How to look employable while you're still unemployed
According to the Bureau of Labor Statistics, the average length of unemployment for younger job seekers is 36 weeks, up significantly from the 20-week time frame prior to the recession. For older workers – those over 55 – it is 54 weeks.
Although the ailing economy has lengthened job searches, many hiring managers are still generally reticent about hiring job seekers with long gaps in employment.
Here are a few steps you can take to enhance your competitiveness while you’re unemployed.
1. Position yourself as a thought leader
Chad Oakley, president and chief operating officer of Charles Aris, Inc., a global executive search firm based in Greensboro, NC, says he’s known a couple of job seekers with backgrounds in wealth management who wrote one-page assessments of their take on Wall Street each day while they were out of work. “When they went to interview, they had a hundred pages of market recaps that [showed] their passion for the industry and their hard work ethic," Oakley tells eFinancialCareers. "It was as though they’d never stopped working.”

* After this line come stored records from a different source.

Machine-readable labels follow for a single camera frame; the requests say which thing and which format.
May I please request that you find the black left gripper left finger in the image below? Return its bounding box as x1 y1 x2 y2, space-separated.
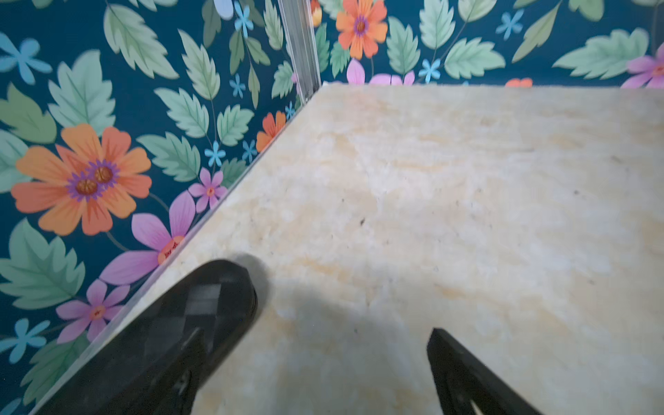
123 328 207 414

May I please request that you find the black oval remote pad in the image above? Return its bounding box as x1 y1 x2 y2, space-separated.
38 259 259 414

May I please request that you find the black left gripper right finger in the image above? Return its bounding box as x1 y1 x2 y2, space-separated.
426 329 539 414

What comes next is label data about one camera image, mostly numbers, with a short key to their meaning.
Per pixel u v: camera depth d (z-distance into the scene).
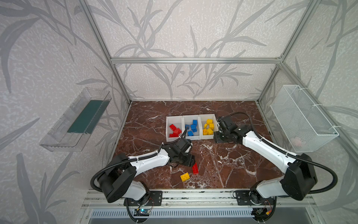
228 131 0.63
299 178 0.41
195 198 0.76
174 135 0.96
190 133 0.98
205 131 0.96
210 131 0.97
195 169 0.83
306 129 0.61
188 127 1.04
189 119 1.06
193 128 0.99
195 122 1.05
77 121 0.66
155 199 0.73
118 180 0.42
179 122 1.01
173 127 1.02
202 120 1.00
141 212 0.71
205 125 1.02
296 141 0.73
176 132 0.95
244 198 0.74
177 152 0.66
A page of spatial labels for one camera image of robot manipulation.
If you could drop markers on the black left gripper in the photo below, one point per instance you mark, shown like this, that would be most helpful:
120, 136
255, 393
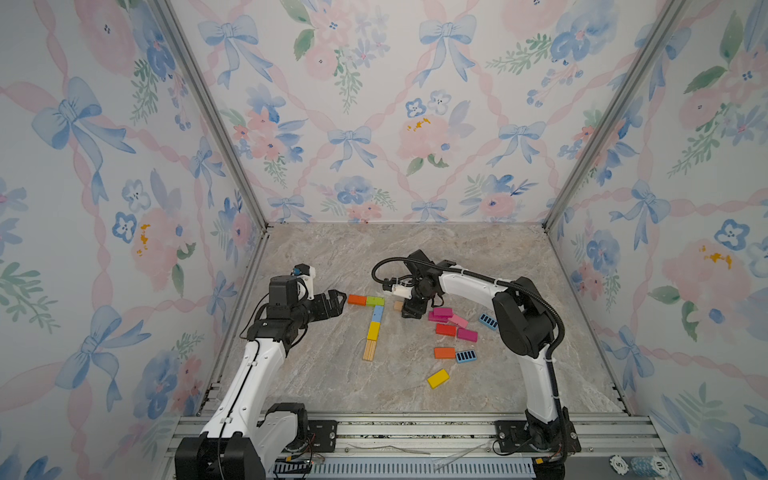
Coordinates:
335, 307

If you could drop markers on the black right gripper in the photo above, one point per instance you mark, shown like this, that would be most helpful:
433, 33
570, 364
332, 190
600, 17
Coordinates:
412, 308

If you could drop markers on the orange block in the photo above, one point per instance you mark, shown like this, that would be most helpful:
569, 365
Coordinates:
357, 300
444, 353

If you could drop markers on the green block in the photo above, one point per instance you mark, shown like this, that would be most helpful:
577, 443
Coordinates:
375, 301

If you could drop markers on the magenta block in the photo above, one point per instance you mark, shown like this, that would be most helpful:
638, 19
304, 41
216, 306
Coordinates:
442, 312
467, 335

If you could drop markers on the light blue block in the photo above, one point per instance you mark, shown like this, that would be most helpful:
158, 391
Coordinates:
377, 316

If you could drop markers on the yellow block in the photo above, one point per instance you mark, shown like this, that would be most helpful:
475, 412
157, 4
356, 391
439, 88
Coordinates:
437, 379
373, 331

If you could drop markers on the striped natural wood block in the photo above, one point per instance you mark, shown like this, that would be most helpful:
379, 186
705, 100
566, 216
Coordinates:
369, 350

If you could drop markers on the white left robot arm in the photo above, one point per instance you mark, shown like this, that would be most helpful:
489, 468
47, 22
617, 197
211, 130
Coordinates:
240, 441

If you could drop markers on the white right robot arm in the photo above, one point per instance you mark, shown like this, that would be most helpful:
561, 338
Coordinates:
527, 324

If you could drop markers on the light pink block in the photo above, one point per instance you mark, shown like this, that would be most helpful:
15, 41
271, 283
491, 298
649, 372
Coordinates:
458, 321

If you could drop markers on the red block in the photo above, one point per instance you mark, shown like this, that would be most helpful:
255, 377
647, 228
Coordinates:
446, 330

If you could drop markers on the magenta block flat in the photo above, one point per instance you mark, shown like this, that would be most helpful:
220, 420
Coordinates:
467, 335

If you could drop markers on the blue slotted block far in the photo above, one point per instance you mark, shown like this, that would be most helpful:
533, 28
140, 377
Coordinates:
488, 321

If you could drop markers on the blue slotted block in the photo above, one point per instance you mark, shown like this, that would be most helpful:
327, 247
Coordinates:
488, 321
465, 356

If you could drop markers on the blue slotted block near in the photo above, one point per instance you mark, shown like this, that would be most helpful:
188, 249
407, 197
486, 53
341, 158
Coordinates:
465, 356

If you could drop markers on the yellow block front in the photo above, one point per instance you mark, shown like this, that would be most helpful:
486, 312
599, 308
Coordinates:
437, 379

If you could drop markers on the white gear parts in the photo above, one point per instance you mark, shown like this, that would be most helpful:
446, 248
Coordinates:
649, 467

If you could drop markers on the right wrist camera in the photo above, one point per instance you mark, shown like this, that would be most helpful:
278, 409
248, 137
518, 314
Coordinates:
402, 288

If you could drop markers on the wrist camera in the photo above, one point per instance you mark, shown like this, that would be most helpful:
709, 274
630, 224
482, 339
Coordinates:
402, 288
306, 275

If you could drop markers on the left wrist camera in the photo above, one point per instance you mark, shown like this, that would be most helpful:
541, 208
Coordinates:
306, 275

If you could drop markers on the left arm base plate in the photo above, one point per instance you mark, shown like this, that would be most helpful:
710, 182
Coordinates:
315, 435

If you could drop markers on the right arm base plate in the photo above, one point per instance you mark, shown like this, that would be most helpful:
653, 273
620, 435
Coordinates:
514, 436

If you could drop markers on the aluminium front rail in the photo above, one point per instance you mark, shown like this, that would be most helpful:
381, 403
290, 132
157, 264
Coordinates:
466, 446

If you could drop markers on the aluminium left corner post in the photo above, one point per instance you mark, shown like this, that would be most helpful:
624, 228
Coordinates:
180, 47

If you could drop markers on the aluminium corner post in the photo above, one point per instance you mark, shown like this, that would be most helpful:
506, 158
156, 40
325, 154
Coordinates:
180, 47
656, 39

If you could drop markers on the aluminium right corner post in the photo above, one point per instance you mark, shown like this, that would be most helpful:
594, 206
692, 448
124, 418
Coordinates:
656, 39

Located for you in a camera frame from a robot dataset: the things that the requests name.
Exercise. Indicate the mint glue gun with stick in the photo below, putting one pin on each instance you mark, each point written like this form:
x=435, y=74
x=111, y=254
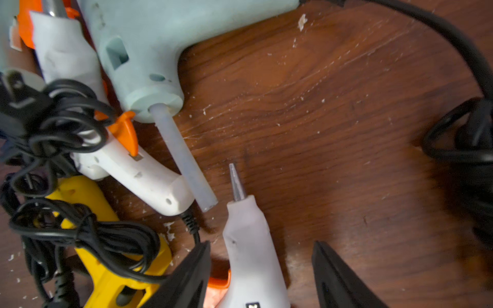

Dana Leavey, a New York-based career consultant, says job seekers should also consider blogging about their specialty. It will give you some credibility and possibly help strengthen network relationships with people who could offer you a job in the future, she tells eFinancialCareers.
Other ways of showcasing your expertise include writing an e-book, teaching classes at a college or running workshops, says Angela Lussier, associate director for alumni career programs at the University of Massachusetts-Amherst.
2. Update your skills
Study descriptions of jobs you aspire to get and take note of those required or preferred skills you don’t have. The down time is a great opportunity to acquire these skills. “While applying for jobs, you could look for places to take courses – whether at the library, the community college or on Lynda.com,” says Lussier.
3. Do some consulting
Short-term consulting gigs that last anywhere from two weeks to three months – even if they pay less than your customary rate – can be a great way to keep your skills from rusting, says Oakley.
“It demonstrates that other people in the market place saw value in you,” he says. “It says I’m a worker and idle time doesn’t sit well with me.”
Volunteering helps build relationships, sharpen skills and improve self-esteem worth, says Lussier.
“Be strategic,” she says. “If you want to be a teacher and you’re having a hard time getting into the school system, what non-profits cater to kids? It’s also helpful with self-worth. When people have been out of work for a year, their self-esteem is low. With volunteering, you feel good about yourself. It gives you a sense of purpose and definitely structures your time better.”
5. Address the gap before they do
Oakley says that during interviews, applicants should seize the initiative in addressing the gap issue.
“Shine a bright light on the gap during the interview process,” he says. “Beat them to the punch. Be proactive. The only way you will ever get hired when you have a significant gap on your resume is when that company feels you are 100 percent comfortable talking about it. If they have to probe or dig, they will assume the worst.”